A personal story about crying, sadness and healing music

Sofie Sandell

Photographer Asya Barskaya.

In the latest episode of Kropp och Själ (it means body and soul), a Swedish radio programme, they share one of my stories in the end. They were discussing the power of crying, and I shared a story with them over email, which they read out. Here it is in English.

Years back I had a huge need to cry. I had gone through a horrible experience. I felt empty inside and wanted a cry, a good cry, a healing cry, but it was hard to let the tears come.

During this period I was invited to a spring concert to see my friend’s daughter’s choir.

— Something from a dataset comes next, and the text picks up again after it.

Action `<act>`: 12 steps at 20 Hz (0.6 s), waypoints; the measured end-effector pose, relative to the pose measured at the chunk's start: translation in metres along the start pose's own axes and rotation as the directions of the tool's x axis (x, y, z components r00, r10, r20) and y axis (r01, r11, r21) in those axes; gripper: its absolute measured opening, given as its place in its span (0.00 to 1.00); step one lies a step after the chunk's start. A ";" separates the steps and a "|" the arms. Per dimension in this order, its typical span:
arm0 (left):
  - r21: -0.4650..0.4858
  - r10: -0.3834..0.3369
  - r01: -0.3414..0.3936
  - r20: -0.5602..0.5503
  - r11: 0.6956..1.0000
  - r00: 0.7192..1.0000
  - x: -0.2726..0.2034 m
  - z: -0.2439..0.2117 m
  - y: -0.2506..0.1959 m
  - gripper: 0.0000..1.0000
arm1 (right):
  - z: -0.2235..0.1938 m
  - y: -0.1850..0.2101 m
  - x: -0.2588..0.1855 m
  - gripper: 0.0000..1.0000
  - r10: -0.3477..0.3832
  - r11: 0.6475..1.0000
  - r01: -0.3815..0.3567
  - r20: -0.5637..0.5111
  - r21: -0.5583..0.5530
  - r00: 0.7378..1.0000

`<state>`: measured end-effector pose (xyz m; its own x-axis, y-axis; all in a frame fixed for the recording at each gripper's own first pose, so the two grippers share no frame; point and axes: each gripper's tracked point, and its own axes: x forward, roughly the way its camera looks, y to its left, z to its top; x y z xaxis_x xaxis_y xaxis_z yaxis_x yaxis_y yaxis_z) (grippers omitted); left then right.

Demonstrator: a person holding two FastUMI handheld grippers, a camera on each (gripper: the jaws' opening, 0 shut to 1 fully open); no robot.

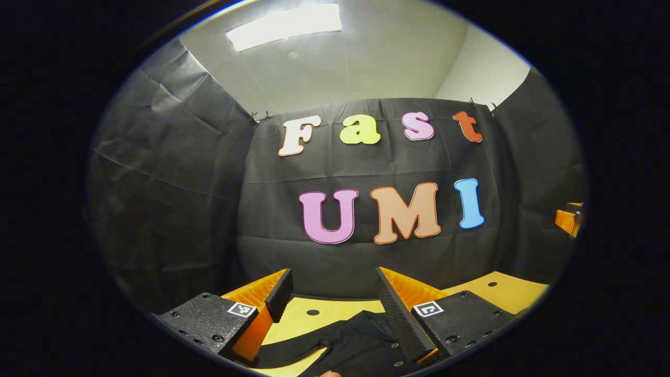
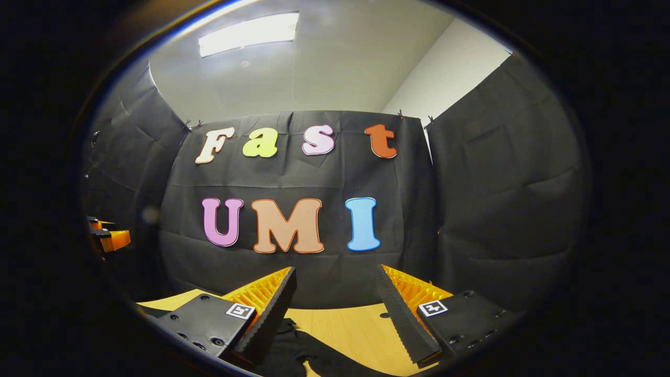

I’ve never been a big crier. Some of my friends cry all the time, and I envy them. I cry when I watch a sad movie or when someone I know has died. Now I was in need of healing tears, tears that would help me to be able to move on.

I sat down in the church and thought to myself that I should get a napkin just in case. I didn’t know anyone except my friend and her daughter. I sat down, and said hi to the person in front of me. I had no idea what to expect.

The sermon started and the minister of the church spoke, and soon it was time for the choir to perform.

They started singing. My whole body resonated with the melody, rhythm and words. They had picked songs about purpose and the complexity that life brings with it. I started to cry and it was as if my tears would never end. All the pain that was inside came spilling out. It was a silent cry.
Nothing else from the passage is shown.